Let’s Build A Harbour
By 1822 a small landing wharf had been built and the earliest Great Lakes steamboats, such as the Frontenac and the Niagara, docked there. But there was no harbour as such and the businessmen of Cobourg wanted better.
In 1829 the Legislature of the Province of Upper Canada passed a bill allowing construction of a wharf in Cobourg, and the joint stock Cobourg Harbour Company was soon created.
In short order, the Cobourg Star ran an advertisement asking for pine lumber to be delivered to the beach. By May 1832 the first pier was complete, reaching 152 metres into the lake from the bottom of Division Street.
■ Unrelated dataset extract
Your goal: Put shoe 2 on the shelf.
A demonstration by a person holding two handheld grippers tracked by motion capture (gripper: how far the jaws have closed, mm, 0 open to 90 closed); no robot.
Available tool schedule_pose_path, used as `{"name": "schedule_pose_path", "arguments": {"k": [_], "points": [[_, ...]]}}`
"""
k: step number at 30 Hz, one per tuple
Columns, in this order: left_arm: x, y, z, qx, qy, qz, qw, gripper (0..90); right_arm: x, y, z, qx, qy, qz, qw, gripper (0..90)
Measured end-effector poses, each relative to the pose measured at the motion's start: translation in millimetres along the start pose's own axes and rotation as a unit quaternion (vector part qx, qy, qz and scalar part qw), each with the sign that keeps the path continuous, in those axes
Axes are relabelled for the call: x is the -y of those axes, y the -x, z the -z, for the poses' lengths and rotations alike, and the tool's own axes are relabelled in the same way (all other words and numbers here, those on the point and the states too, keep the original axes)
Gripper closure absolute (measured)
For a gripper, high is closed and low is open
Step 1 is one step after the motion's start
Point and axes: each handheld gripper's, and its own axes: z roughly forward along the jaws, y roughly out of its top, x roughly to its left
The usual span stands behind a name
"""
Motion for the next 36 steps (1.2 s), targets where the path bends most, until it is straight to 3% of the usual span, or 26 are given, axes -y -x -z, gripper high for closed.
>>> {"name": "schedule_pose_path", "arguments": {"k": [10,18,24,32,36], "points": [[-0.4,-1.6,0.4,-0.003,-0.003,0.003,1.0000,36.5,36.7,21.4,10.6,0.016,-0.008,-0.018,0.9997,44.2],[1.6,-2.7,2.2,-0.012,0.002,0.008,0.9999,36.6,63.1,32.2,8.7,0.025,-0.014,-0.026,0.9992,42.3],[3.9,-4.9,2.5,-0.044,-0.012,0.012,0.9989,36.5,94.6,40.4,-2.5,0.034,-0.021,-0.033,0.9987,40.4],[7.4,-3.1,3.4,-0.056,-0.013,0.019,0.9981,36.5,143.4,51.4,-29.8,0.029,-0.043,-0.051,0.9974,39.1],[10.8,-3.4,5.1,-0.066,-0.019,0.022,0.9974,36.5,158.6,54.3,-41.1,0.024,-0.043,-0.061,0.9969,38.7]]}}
Within eight years a second pier had been built, enclosing an area which could now honestly be referred to as a “harbour”.
By 1841 the harbour was bustling with activity, receiving immigrants and manufactured goods and exporting flour, corn, lumber, pork, wheat and wood. 597 vessels over 50,000kg, as well as many smaller vessels, called at the port that year.

Current aerial photograph – Langevin Pier extends from the left (west) to the bottom of the picture.
In 1874, to solve the problem of silting and exposure to the open lake, the Canadian government built a breakwater on the western side of the harbour. It was named “Langevin Pier” after Sir Hector Langevin, Minister of Public Works.